I knew I wanted the CD art to feel dreamy and earthy; after all, the title of the album was inspired by a dream I had of birds constructing a bone nest (discussed in more detail in this video). Taylor got to work drawing sketches, and around the same time, he discovered an absolutely gorgeous bird’s nest. We took a bunch of pictures, thinking they might appear in the album artwork, but we ended up preferring an illustrated approach, so the pictures of me holding the nest we took at Magnuson Park in Seattle became inspiration for the interior album artwork (see reel).

My inner idealist always has trouble with the process of transferring visions to reality… but I’m so happy with how this album turned out. The release show, though a year late, was such a warm and nurturing experience of feeling held by community.

 

Track Eleven: Rocks & Bones

Well friends, we have come to the end of the Bone Nest extravaganza! I’m sending so much gratitude to those of you who joined along in revisiting this old work that still holds medicine for the “now.” I undertook this celebration primarily for myself and my own sense of personal honoring and history, but getting to share it with you was a massive treat and filled my cup more than you know!

The final track of this album, “Rocks & Bones,” continues to be very dear to me. I have such a vivid memory of writing it while sitting on an old stone wall on the farm in Galicia, Spain, on the edge of the red current bush terrace where we harvested berries in June to make into juices and jams. Records of the property go back many hundreds of years, so I remember considering that I’d never know if I was perched on a 50-year-old wall or the bones of a much more ancient structure. I felt deliciously temporary and oh-so-alive.

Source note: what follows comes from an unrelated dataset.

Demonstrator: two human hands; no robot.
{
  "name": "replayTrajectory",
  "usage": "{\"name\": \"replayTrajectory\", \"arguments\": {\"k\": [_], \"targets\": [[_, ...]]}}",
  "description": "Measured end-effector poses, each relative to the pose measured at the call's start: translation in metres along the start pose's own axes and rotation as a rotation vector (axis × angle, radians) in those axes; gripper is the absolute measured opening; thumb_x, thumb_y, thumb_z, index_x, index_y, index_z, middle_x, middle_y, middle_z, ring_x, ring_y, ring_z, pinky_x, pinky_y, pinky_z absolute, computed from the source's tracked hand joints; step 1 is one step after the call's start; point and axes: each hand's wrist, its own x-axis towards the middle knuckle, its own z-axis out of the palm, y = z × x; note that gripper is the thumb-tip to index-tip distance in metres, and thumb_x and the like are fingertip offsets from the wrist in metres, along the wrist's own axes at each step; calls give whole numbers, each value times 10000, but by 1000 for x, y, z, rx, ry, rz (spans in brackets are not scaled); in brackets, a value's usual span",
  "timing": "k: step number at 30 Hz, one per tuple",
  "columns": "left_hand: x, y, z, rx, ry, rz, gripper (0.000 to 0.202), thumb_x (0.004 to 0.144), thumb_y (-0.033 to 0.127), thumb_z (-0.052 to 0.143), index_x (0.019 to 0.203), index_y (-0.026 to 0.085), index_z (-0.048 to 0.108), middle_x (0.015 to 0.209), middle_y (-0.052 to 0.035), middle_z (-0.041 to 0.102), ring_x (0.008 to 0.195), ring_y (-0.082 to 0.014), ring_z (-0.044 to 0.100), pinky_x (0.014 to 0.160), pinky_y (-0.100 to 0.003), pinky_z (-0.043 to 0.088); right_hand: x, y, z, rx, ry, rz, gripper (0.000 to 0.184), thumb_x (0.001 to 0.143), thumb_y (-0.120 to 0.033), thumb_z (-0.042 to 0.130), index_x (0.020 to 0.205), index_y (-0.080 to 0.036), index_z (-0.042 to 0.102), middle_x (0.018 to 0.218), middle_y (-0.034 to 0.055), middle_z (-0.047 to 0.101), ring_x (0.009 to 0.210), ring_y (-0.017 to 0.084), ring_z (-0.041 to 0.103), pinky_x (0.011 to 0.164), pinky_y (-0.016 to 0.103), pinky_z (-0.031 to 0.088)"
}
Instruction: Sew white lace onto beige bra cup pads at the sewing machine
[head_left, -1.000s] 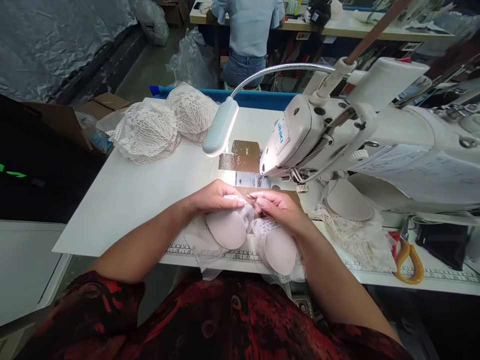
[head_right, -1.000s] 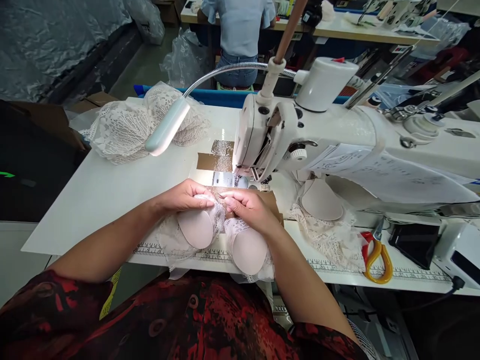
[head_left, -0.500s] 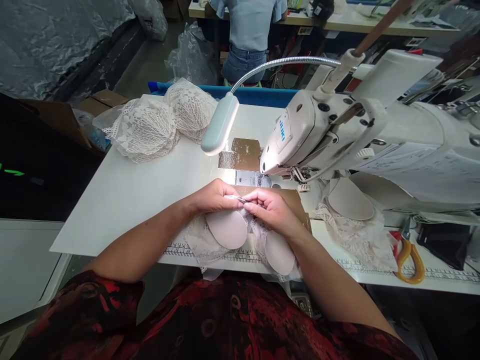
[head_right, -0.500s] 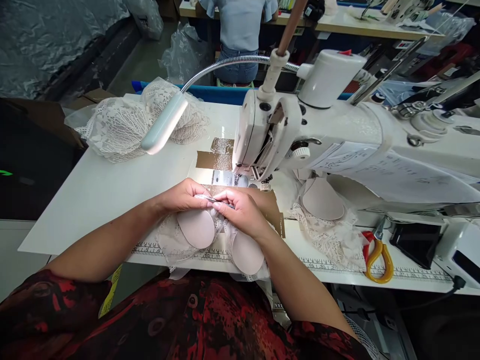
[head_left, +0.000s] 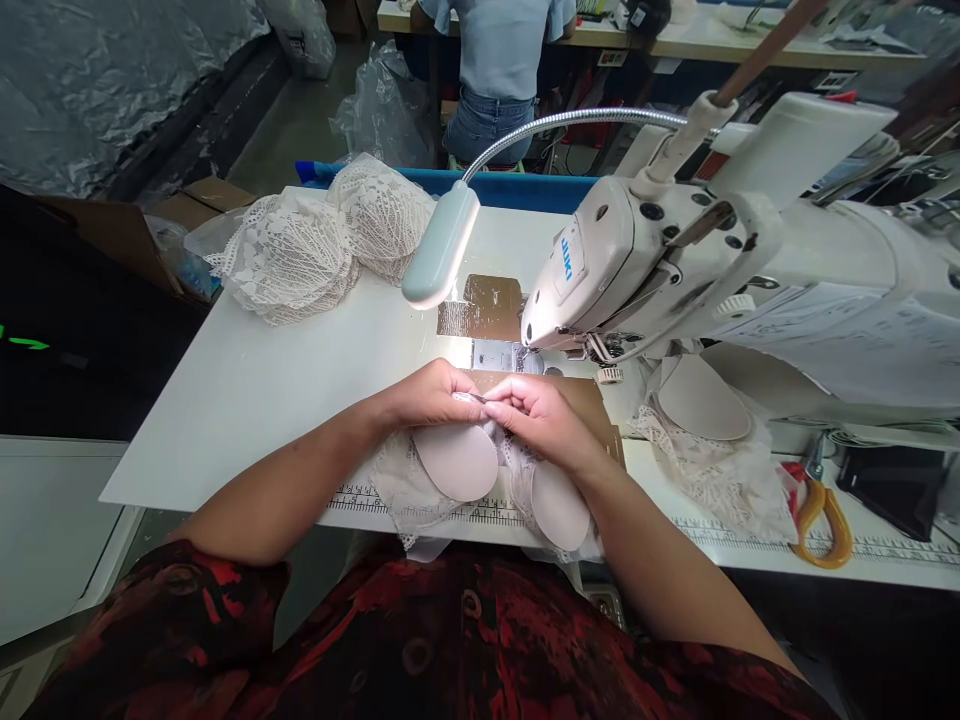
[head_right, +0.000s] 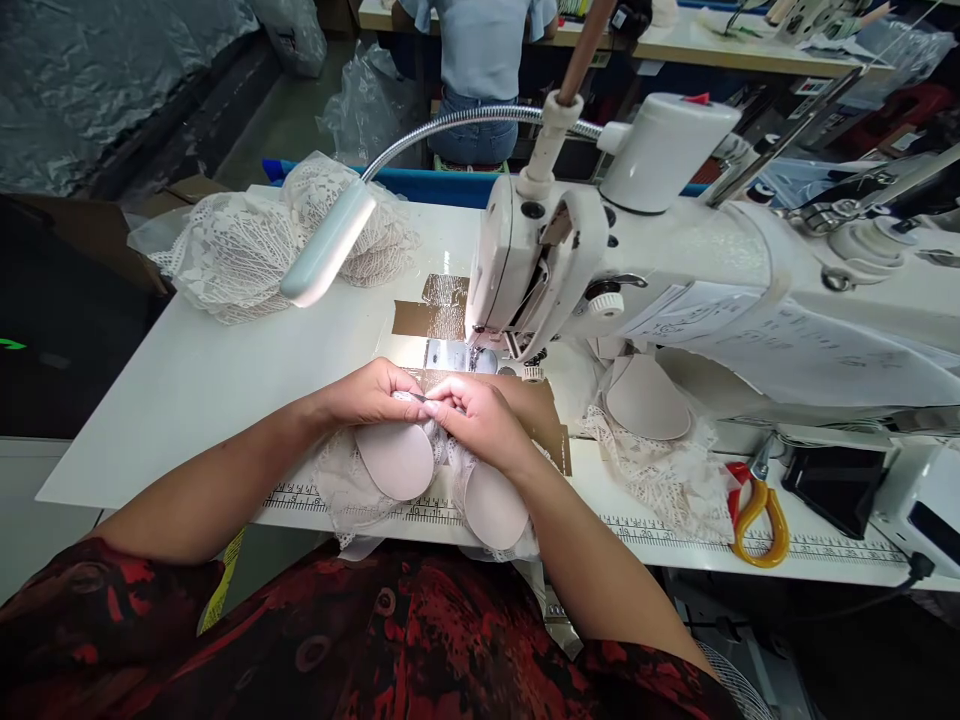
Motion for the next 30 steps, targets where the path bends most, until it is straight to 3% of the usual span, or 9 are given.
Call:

While working on the farm, I lived closer to the seasonal patterns of life than I ever had before. I was struck, even then at age 22, by the way the patterns of my life spiraled around again and again, lessons returning to be lived in new ways with each continued turn of the wheel. While some might have found that discouraging, to me it felt oddly comforting. I felt a sense of purpose greater than myself, and that my feet were making a tiny, meaningful trail that looped in circles, ever closer to the soulful, breathing center of life.

I took this self portrait inside the cabin I lived in that spring, shortly before leaving Spain for a summer in Ireland. The rustic cabin was perched on a hillside in an oak forest with a wall of windows that gazed out over the pastures. It was the first home I truly fell in love with, my every sense nourished by the smell of wood and forest and candlelight. The cabin burned down a few years later, so I’m grateful to have this small memory of the time that inspired this song.